I excluded stations that were also subway stations, because their users are overwhelmingly rapid transit riders. There's a lot of scattered points on this chart, though they form a little bit of an upward trend. The slope is ~0.84 riders per parking space constructed. There's a bunch of complicating factors to this picture: some stations are in densely populated areas, some are not; some have good local bus connections, others have nothing; some may have private lots serving them. It's hard to say whether the parking lots are driving ridership, or whether ridership is motivating the MBTA to build more parking. Stations such as Kingston, Greenbush, and Nantasket Junction report 70-80% average availability on their parking lots. Gloucester reports 77% availability on its 100 spots, but has ridership over 450. Actually, the whole Newburyport/Rockport line does pretty well in this respect. The two points in the upper-left of the chart are Salem and Beverly Depot, both with high ridership despite small parking lots. The largest parking lot is at Anderson/Woburn Station, with an average weekday utilization of 60% and an above-average number of riders.

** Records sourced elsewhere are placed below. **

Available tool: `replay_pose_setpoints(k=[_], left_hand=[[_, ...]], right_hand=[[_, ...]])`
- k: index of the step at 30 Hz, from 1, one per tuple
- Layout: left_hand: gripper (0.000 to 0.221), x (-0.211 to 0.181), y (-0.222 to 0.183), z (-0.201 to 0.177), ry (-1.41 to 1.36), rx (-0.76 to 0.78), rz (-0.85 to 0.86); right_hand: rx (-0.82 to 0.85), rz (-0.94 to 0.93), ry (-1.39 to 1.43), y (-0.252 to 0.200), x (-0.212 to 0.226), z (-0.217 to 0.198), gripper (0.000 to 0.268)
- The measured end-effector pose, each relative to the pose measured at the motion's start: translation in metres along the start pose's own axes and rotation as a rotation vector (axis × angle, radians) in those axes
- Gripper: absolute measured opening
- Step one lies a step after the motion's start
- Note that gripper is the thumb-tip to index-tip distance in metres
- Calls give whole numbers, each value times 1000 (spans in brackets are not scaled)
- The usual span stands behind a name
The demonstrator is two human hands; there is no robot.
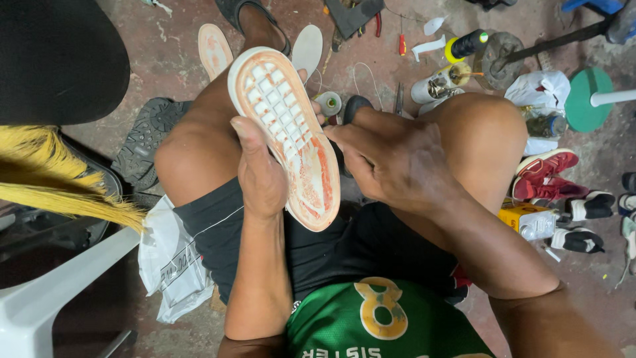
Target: The person uses a pair of shears to trim edges on a shoe sole and then uses a needle and thread to sew along the edge of the sole while holding it on their lap.
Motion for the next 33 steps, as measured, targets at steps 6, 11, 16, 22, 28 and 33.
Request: replay_pose_setpoints(k=[6, 11, 16, 22, 28, 33], left_hand=[[96, 15, -1, 4, -127, 20, -142], [95, 30, -1, 17, -312, -7, -301], [98, 30, 6, 16, -455, -39, -273], [96, 25, 4, 11, -324, -32, -182], [96, 20, 2, 11, -274, -2, -142], [94, 16, -1, 10, -89, 33, -95]], right_hand=[[208, -32, 380, 4, -43, 9, 10], [266, 19, 463, -2, -56, 19, 12], [126, 132, 545, -11, -53, 9, 13], [49, 96, 319, -17, -38, 1, 27], [15, 71, 255, -19, -31, -2, 27], [18, 85, 153, -21, -26, 1, 27]])
Point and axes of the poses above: each hand's wrist, its own y-axis towards the middle knuckle, its own z-axis out of the palm, x = y × z, the point moved 4 cm from there along y, towards the middle knuckle, and after that the axes turned 10 degrees about z, right-handed, at the moved point
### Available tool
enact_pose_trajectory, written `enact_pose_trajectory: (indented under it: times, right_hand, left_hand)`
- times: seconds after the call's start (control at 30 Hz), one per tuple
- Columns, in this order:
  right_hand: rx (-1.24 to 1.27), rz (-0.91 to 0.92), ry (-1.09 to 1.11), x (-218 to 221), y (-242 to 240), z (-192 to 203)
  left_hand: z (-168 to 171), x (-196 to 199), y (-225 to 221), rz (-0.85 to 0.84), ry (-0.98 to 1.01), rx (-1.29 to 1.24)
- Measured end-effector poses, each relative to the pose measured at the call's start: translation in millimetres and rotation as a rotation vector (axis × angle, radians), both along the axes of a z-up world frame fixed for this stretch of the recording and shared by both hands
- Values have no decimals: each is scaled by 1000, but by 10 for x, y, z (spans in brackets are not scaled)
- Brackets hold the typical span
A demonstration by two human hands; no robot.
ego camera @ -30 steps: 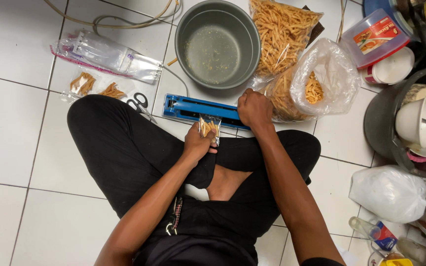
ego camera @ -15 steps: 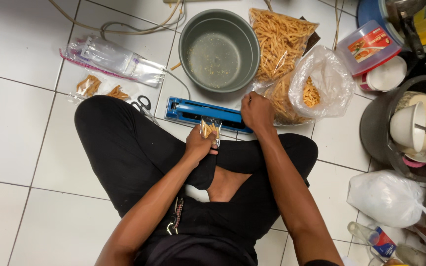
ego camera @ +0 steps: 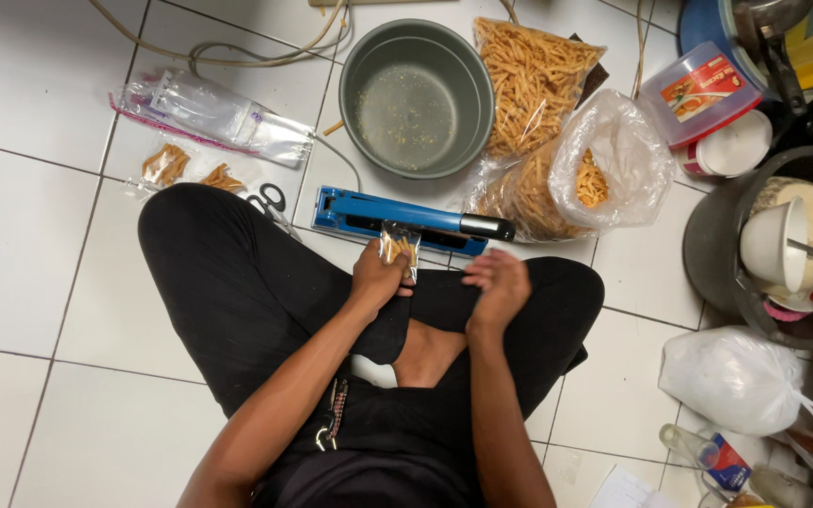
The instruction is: The person fills small plastic bags with snacks from a large bag and a bowl by hand, then uses a heat sealer to seal each bag.
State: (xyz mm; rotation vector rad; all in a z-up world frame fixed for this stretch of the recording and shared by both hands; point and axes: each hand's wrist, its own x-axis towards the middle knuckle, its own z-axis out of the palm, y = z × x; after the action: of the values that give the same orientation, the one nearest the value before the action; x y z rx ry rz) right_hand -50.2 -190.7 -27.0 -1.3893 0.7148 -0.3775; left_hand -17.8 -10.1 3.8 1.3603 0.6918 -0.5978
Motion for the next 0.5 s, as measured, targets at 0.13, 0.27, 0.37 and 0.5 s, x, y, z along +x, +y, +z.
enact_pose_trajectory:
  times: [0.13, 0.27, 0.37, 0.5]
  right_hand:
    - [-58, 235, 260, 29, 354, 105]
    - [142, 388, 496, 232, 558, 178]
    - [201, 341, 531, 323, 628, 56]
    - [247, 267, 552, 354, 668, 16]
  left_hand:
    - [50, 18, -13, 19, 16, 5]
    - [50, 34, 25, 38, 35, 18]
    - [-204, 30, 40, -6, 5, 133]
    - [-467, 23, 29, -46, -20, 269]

Broken down by line, it's clear that there's some appreciable differences between them when it comes to parking and ridership. Greenbush has the smallest-slope line at 0.17, so perhaps there is something unusual going on there, after all. The Providence Line (1.38) has a great deal of parking (counting Providence itself, which also serves as an Amtrak station), and a great deal of ridership, so it comes out on top. It seems that local considerations play a large part in this story, and it seems that I may have to try and come up with numbers for the regional transit systems before I can put anything else together.